> _COLLECTED MATERIAL_:
----------------
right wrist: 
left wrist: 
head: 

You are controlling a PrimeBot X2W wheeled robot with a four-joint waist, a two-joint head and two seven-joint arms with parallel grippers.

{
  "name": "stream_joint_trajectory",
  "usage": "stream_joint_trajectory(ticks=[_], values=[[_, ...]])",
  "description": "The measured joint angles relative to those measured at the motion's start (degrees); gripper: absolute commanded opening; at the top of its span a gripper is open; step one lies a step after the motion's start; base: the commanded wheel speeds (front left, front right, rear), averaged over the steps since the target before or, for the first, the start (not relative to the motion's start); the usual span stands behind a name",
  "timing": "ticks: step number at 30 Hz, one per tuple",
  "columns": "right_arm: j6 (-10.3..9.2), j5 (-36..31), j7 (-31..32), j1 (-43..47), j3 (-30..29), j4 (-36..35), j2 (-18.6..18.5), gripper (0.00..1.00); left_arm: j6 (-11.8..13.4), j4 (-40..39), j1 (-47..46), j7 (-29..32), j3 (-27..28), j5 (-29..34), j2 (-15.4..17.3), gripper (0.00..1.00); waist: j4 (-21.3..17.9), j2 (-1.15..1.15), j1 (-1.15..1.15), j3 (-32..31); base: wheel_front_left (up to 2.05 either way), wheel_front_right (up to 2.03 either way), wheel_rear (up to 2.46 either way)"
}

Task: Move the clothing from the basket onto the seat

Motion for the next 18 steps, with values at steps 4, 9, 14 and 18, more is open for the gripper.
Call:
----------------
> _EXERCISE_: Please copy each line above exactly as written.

> _YOUR SOLUTION_:
right wrist: 
left wrist: 
head: 

You are controlling a PrimeBot X2W wheeled robot with a four-joint waist, a two-joint head and two seven-joint arms with parallel grippers.

{
  "name": "stream_joint_trajectory",
  "usage": "stream_joint_trajectory(ticks=[_], values=[[_, ...]])",
  "description": "The measured joint angles relative to those measured at the motion's start (degrees); gripper: absolute commanded opening; at the top of its span a gripper is open; step one lies a step after the motion's start; base: the commanded wheel speeds (front left, front right, rear), averaged over the steps since the target before or, for the first, the start (not relative to the motion's start); the usual span stands behind a name",
  "timing": "ticks: step number at 30 Hz, one per tuple",
  "columns": "right_arm: j6 (-10.3..9.2), j5 (-36..31), j7 (-31..32), j1 (-43..47), j3 (-30..29), j4 (-36..35), j2 (-18.6..18.5), gripper (0.00..1.00); left_arm: j6 (-11.8..13.4), j4 (-40..39), j1 (-47..46), j7 (-29..32), j3 (-27..28), j5 (-29..34), j2 (-15.4..17.3), gripper (0.00..1.00); waist: j4 (-21.3..17.9), j2 (-1.15..1.15), j1 (-1.15..1.15), j3 (-32..31); base: wheel_front_left (up to 2.05 either way), wheel_front_right (up to 2.03 either way), wheel_rear (up to 2.46 either way)"
}

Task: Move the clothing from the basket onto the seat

Motion for the next 18 steps, with values at steps 4, 9, 14 and 18, more is open for the gripper.
Call:

This output requires nothing more.